Print all of the records below again without a single difference.

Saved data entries
+ + +

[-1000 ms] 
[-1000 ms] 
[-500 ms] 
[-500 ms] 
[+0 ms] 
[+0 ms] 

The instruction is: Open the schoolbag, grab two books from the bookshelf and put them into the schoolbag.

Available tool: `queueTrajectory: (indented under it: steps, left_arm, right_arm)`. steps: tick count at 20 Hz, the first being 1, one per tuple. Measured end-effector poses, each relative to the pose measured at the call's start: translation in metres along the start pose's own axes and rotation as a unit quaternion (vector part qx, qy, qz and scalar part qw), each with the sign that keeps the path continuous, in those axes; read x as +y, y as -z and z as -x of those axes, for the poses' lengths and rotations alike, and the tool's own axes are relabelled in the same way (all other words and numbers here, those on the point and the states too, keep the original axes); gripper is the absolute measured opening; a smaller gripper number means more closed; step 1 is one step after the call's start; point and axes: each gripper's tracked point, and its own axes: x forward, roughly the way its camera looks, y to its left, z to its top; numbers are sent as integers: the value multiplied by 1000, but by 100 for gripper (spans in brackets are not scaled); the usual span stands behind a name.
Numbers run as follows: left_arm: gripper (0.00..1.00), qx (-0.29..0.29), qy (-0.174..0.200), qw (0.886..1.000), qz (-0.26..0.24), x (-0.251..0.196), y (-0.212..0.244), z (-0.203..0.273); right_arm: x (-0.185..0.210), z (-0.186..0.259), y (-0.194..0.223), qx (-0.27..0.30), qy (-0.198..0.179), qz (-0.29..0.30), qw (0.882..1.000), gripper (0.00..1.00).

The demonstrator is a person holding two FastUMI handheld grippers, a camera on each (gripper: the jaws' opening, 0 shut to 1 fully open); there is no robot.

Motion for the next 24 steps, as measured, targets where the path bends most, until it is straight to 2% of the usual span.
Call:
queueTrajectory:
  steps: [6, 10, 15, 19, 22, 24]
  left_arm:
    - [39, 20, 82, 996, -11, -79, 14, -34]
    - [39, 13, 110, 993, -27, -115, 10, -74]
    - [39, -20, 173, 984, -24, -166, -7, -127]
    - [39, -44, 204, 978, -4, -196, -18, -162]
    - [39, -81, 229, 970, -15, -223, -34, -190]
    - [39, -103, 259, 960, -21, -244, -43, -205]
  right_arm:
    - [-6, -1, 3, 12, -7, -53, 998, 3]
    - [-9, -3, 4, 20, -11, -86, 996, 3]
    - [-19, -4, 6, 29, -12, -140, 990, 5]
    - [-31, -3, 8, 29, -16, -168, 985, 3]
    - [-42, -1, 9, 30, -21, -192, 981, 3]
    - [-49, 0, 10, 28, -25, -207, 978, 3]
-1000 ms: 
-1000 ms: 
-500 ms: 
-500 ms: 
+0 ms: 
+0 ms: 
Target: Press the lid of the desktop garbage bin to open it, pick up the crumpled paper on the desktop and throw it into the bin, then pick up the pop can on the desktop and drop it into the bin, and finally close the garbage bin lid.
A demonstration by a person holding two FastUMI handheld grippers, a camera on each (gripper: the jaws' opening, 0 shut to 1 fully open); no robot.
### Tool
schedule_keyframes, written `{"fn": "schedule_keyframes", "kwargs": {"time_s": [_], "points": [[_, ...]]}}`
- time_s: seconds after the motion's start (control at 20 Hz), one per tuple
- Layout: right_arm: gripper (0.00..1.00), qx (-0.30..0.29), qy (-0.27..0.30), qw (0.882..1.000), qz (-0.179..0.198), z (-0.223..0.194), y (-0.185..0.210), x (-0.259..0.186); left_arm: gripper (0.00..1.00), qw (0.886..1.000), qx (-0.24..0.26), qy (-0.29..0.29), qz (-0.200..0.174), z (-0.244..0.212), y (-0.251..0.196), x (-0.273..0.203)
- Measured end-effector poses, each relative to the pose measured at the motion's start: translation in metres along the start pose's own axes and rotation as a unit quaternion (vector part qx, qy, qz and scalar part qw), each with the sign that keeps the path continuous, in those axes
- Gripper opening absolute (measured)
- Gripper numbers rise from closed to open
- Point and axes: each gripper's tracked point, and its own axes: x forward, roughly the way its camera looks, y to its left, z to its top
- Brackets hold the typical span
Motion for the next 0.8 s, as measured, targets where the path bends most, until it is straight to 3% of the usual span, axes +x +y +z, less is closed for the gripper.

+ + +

● **Worked solution**
[-1000 ms] 
[-1000 ms] 
[-500 ms] 
[-500 ms] 
[+0 ms] 
[+0 ms] 

The instruction is: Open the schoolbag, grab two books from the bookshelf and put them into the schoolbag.

Available tool: `queueTrajectory: (indented under it: steps, left_arm, right_arm)`. steps: tick count at 20 Hz, the first being 1, one per tuple. Measured end-effector poses, each relative to the pose measured at the call's start: translation in metres along the start pose's own axes and rotation as a unit quaternion (vector part qx, qy, qz and scalar part qw), each with the sign that keeps the path continuous, in those axes; read x as +y, y as -z and z as -x of those axes, for the poses' lengths and rotations alike, and the tool's own axes are relabelled in the same way (all other words and numbers here, those on the point and the states too, keep the original axes); gripper is the absolute measured opening; a smaller gripper number means more closed; step 1 is one step after the call's start; point and axes: each gripper's tracked point, and its own axes: x forward, roughly the way its camera looks, y to its left, z to its top; numbers are sent as integers: the value multiplied by 1000, but by 100 for gripper (spans in brackets are not scaled); the usual span stands behind a name.
Numbers run as follows: left_arm: gripper (0.00..1.00), qx (-0.29..0.29), qy (-0.174..0.200), qw (0.886..1.000), qz (-0.26..0.24), x (-0.251..0.196), y (-0.212..0.244), z (-0.203..0.273); right_arm: x (-0.185..0.210), z (-0.186..0.259), y (-0.194..0.223), qx (-0.27..0.30), qy (-0.198..0.179), qz (-0.29..0.30), qw (0.882..1.000), gripper (0.00..1.00).

The demonstrator is a person holding two FastUMI handheld grippers, a camera on each (gripper: the jaws' opening, 0 shut to 1 fully open); there is no robot.

Motion for the next 24 steps, as measured, targets where the path bends most, until it is straight to 2% of the usual span.
Call:
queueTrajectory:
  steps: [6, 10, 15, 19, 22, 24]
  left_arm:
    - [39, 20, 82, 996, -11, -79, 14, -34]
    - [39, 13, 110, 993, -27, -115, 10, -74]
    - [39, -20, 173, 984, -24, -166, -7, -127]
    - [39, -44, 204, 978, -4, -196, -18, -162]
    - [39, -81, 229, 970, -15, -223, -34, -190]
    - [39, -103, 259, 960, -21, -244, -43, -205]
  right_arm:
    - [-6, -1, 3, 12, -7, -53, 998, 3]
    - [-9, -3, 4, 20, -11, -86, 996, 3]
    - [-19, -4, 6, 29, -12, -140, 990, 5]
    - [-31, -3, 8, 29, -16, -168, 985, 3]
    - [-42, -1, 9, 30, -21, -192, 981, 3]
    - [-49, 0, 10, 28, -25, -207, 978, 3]
-1000 ms: 
-1000 ms: 
-500 ms: 
-500 ms: 
+0 ms: 
+0 ms: 
Target: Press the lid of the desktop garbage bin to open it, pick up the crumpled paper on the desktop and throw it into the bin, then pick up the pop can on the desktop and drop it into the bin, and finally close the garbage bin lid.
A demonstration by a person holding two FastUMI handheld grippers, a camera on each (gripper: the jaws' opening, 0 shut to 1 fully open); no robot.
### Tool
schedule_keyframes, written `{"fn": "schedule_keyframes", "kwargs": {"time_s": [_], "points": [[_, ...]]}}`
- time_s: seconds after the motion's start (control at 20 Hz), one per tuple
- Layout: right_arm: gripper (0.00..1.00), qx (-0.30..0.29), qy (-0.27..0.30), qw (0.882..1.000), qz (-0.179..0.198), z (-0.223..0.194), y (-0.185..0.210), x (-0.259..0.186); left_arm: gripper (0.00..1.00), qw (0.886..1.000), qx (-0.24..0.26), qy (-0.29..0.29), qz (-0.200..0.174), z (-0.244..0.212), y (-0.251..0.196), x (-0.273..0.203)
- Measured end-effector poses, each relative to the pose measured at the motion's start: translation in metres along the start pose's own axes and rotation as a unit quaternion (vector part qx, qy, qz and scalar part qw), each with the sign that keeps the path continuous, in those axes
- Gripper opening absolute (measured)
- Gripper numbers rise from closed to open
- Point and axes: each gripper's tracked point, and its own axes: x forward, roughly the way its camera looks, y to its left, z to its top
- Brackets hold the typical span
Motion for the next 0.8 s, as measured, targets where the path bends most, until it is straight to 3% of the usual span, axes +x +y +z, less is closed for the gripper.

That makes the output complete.